Author | : Robert Frank |
Publisher | : Univ of California Press |
Total Pages | : 177 |
Release | : 2013-09-14 |
Genre | : Political Science |
ISBN | : 0520957431 |
With a timely new foreword by Robert Frank, this groundbreaking book explores the very meaning of happiness and prosperity in America today. Although middle-income families don't earn much more than they did several decades ago, they are buying bigger cars, houses, and appliances. To pay for them, they spend more than they earn and carry record levels of debt. Robert Frank explains how increased concentrations of income and wealth at the top of the economic pyramid have set off "expenditure cascades" that raise the cost of achieving many basic goals for the middle class. Writing in lively prose for a general audience, Frank employs up-to-date economic data and examples drawn from everyday life to shed light on reigning models of consumer behavior. He also suggests reforms that could mitigate the costs of inequality. Falling Behind compels us to rethink how and why we live our economic lives the way we do.

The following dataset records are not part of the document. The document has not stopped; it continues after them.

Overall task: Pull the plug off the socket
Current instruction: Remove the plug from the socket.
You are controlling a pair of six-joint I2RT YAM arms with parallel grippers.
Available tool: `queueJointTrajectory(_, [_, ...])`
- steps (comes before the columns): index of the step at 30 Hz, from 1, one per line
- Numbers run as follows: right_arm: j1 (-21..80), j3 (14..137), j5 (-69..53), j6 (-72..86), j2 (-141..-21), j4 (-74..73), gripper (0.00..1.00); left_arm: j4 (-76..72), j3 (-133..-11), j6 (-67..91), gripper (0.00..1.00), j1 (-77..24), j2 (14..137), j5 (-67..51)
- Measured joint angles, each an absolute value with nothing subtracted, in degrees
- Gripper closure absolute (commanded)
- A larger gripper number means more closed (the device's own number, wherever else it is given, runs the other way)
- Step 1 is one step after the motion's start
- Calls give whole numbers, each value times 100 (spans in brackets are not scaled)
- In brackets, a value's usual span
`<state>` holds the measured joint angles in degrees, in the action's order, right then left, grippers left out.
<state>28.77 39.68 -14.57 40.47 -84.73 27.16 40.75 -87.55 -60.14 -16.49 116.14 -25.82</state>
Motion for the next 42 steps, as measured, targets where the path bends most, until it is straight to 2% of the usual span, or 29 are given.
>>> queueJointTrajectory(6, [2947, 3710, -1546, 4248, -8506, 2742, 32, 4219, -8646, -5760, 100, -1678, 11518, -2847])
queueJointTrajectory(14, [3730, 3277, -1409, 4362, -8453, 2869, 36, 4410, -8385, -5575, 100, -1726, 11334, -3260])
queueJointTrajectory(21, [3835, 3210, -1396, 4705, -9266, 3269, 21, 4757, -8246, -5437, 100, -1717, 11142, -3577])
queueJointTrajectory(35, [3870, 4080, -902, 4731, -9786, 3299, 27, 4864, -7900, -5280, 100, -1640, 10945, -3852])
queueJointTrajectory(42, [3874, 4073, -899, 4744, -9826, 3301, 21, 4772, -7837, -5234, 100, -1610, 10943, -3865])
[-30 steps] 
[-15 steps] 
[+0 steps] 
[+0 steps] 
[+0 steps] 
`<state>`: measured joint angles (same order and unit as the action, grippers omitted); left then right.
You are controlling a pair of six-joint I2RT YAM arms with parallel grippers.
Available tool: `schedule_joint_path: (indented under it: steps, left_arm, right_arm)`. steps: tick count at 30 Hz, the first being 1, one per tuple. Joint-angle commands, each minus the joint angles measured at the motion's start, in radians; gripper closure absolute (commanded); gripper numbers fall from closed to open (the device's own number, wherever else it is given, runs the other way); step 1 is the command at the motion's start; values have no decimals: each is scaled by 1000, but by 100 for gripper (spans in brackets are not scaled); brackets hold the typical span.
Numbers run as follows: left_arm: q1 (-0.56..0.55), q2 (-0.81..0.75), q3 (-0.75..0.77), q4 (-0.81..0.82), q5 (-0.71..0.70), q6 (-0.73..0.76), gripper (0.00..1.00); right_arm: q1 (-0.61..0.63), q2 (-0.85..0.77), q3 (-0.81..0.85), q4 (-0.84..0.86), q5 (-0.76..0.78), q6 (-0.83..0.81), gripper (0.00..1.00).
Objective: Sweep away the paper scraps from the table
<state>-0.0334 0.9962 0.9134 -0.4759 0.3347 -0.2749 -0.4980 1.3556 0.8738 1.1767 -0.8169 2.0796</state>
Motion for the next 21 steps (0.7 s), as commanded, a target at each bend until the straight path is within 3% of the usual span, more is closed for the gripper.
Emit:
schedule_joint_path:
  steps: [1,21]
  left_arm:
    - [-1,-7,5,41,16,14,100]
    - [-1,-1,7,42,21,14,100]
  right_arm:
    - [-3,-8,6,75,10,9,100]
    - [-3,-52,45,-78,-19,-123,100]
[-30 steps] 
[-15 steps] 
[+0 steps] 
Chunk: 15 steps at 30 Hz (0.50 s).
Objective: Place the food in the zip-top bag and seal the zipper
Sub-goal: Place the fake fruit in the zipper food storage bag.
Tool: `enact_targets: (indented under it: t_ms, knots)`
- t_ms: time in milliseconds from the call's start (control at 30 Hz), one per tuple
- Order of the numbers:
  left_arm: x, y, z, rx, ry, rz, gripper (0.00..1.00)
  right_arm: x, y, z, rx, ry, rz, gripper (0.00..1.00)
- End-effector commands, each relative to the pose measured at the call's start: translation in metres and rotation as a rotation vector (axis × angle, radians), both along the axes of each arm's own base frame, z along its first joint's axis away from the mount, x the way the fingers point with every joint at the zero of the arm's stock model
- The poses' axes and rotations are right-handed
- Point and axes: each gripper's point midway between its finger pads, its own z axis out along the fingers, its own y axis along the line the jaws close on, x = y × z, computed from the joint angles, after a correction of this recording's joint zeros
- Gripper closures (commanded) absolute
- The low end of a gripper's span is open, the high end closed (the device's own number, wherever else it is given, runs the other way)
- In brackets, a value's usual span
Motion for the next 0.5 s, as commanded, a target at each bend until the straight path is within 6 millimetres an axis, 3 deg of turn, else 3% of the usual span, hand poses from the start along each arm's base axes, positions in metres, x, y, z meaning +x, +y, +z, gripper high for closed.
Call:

Author | : Robert H. Frank |
Publisher | : ReadHowYouWant.com |
Total Pages | : 342 |
Release | : 2010-09 |
Genre | : Business & Economics |
ISBN | : 1458758486 |
Ask a dozen talking heads about the course of action we should take to right the economy and you’ll get thirteen different answers. But what if we possessed a handful of basic principles that could guide our decisions—both the personal ones about how to save and spend but also those national ones that have been capturing the headlines?Robert H. Frank has been illustrating these principles longer and more clearly than anyone else. InThe Economic Naturalist’s Field Guide, he reveals how they play out in Washington, on Wall Street, and in our own lives, covering everything from healthcare to tax policy to everyday decisions about what we do with our money.In today’s uncertain economic climate,The Economic Naturalist’s Field Guide’s insights have more bearing than ever on our pocketbooks, policies, and personal happiness.
Author | : Edmond Bordeaux Székely |
Publisher | : C.W. Daniel Company, Limited |
Total Pages | : 0 |
Release | : 1976 |
Genre | : Apocryphal books (New Testament). |
ISBN | : 9780852071359 |
The pure and original words of Essene teachings.